[BRIEF]: From the listing below, set down exactly the lines between the one holding "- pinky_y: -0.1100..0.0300" and the one holding "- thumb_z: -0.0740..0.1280", inclusive. No other line is wanted.

[DATA FOR THIS TASK]:
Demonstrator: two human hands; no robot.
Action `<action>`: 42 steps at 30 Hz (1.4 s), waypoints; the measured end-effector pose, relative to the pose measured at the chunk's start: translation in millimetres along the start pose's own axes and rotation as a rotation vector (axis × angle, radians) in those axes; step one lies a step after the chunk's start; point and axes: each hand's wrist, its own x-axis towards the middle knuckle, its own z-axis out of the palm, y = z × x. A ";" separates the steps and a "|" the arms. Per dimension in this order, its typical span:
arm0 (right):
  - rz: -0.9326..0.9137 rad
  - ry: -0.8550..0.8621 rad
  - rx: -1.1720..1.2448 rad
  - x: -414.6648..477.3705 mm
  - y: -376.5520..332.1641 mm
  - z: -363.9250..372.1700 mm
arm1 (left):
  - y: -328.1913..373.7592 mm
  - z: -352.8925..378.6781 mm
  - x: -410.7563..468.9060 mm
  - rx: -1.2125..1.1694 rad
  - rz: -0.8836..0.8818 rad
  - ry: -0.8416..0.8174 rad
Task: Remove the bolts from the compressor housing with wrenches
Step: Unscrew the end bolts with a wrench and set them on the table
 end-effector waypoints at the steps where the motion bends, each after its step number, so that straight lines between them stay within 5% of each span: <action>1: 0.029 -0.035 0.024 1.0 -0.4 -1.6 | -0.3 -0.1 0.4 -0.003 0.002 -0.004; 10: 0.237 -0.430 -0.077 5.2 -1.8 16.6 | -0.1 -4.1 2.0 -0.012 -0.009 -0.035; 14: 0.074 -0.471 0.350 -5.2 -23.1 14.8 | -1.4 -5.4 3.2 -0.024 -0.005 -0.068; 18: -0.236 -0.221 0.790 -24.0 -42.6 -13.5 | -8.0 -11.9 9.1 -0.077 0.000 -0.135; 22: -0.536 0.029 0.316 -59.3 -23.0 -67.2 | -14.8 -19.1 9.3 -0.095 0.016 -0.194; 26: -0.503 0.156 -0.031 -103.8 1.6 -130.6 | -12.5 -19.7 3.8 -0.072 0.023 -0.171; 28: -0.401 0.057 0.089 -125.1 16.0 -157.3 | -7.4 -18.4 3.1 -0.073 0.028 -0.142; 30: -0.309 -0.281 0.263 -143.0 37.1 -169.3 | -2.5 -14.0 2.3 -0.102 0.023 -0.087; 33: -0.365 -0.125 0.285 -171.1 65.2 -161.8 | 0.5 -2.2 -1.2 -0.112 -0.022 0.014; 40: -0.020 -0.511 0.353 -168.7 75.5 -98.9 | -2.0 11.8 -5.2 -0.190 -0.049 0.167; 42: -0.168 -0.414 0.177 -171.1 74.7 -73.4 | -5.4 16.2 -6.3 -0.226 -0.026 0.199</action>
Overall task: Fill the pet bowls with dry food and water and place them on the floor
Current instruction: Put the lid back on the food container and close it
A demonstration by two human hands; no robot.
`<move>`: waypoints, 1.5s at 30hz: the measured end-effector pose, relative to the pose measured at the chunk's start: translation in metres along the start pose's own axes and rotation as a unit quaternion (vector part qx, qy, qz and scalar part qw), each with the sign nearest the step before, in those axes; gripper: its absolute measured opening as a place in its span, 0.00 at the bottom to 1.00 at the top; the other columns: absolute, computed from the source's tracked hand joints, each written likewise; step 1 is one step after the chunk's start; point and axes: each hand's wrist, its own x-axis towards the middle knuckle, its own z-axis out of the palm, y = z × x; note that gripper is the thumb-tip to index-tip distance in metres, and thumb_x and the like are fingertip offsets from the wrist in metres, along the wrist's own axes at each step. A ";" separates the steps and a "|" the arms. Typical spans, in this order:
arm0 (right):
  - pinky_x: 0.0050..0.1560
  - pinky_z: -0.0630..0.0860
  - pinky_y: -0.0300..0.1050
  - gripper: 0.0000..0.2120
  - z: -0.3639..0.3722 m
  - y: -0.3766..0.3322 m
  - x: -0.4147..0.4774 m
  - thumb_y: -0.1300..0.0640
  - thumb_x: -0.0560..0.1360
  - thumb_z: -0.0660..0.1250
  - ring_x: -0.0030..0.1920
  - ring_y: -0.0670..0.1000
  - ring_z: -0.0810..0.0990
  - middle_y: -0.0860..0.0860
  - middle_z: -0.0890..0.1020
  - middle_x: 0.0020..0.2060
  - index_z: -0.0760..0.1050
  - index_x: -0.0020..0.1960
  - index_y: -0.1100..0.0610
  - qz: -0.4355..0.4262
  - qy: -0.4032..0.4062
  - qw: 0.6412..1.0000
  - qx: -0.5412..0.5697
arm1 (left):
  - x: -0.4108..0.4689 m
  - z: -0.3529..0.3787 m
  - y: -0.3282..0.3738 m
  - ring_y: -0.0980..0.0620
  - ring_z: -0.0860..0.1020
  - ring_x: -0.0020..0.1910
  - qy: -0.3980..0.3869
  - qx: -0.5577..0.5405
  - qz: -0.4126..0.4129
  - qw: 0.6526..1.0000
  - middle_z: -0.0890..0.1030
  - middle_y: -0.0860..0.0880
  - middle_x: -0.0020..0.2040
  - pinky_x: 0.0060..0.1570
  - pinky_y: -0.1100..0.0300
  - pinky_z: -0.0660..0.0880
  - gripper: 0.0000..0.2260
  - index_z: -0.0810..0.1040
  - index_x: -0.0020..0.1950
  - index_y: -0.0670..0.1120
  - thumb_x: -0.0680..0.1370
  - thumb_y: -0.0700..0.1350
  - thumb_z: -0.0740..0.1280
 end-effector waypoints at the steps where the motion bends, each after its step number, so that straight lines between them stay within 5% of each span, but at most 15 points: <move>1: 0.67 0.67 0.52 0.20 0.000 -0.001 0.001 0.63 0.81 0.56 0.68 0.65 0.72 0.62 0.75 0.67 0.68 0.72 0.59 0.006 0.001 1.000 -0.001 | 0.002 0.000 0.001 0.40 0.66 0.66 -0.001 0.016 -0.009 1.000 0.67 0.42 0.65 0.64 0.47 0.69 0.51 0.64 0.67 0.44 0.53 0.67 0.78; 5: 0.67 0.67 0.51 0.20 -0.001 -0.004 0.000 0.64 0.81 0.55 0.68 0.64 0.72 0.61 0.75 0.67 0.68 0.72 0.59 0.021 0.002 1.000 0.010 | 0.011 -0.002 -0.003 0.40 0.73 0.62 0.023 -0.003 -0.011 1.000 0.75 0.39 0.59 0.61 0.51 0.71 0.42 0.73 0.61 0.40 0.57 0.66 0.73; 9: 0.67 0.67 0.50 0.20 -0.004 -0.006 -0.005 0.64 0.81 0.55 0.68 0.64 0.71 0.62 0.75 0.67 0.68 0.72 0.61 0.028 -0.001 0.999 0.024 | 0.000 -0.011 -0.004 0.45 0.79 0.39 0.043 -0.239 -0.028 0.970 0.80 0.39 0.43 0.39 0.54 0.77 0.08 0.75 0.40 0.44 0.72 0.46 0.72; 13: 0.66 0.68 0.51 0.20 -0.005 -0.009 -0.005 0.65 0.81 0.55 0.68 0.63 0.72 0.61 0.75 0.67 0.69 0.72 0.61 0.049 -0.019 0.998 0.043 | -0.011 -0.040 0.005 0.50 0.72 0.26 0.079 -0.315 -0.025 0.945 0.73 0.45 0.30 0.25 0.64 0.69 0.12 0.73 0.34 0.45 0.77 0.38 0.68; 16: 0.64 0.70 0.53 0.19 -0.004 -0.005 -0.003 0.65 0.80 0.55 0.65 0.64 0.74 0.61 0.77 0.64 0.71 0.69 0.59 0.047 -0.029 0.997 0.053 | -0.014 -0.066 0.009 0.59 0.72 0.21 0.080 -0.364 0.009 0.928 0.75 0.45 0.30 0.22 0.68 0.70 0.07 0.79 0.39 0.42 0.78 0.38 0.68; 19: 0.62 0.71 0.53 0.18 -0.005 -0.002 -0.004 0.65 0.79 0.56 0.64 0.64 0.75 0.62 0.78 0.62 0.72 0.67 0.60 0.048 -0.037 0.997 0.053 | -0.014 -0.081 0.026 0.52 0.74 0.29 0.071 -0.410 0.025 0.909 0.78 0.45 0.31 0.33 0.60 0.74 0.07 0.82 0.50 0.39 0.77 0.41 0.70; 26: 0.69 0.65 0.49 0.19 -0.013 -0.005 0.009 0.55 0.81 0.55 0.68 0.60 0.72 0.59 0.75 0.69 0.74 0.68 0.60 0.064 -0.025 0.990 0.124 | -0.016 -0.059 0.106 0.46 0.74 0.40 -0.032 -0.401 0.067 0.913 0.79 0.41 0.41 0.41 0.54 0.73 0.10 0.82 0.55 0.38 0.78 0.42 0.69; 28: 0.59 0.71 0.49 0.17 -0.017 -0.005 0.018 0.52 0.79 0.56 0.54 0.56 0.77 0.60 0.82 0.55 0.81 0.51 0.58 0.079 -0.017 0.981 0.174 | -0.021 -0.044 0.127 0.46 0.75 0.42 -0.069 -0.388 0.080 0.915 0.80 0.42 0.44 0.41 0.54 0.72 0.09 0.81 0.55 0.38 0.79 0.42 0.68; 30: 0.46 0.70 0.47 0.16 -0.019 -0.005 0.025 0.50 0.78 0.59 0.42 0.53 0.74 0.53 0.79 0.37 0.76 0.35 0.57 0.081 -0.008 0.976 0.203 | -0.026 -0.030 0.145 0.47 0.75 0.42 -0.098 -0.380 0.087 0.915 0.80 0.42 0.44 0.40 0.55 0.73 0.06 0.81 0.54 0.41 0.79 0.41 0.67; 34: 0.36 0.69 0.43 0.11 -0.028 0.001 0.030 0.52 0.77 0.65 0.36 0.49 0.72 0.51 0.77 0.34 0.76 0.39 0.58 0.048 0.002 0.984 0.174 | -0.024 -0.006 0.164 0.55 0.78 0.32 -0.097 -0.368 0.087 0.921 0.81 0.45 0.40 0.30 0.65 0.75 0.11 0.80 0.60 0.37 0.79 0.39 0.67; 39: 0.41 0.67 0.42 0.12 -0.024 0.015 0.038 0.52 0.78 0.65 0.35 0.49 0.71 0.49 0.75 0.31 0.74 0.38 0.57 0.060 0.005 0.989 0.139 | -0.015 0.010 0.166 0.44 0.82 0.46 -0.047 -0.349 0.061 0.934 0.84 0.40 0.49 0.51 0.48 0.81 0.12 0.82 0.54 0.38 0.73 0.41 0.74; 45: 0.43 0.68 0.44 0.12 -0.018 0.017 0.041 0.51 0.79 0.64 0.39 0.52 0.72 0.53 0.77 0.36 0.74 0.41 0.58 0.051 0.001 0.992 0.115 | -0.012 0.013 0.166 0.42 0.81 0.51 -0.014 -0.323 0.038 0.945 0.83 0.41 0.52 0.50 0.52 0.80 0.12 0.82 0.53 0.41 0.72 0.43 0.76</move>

[FINISHED EXERCISE]:
  - pinky_y: -0.1100..0.0300
  - pinky_z: -0.0660..0.0880
  - gripper: 0.0000..0.2260
  - index_z: -0.0810..0.1040
  - index_x: -0.0020..0.1950
  - index_y: -0.0670..0.1120
  - thumb_x: -0.0680..0.1370
  - thumb_y: -0.0700..0.1350
  - thumb_z: -0.0740..0.1280

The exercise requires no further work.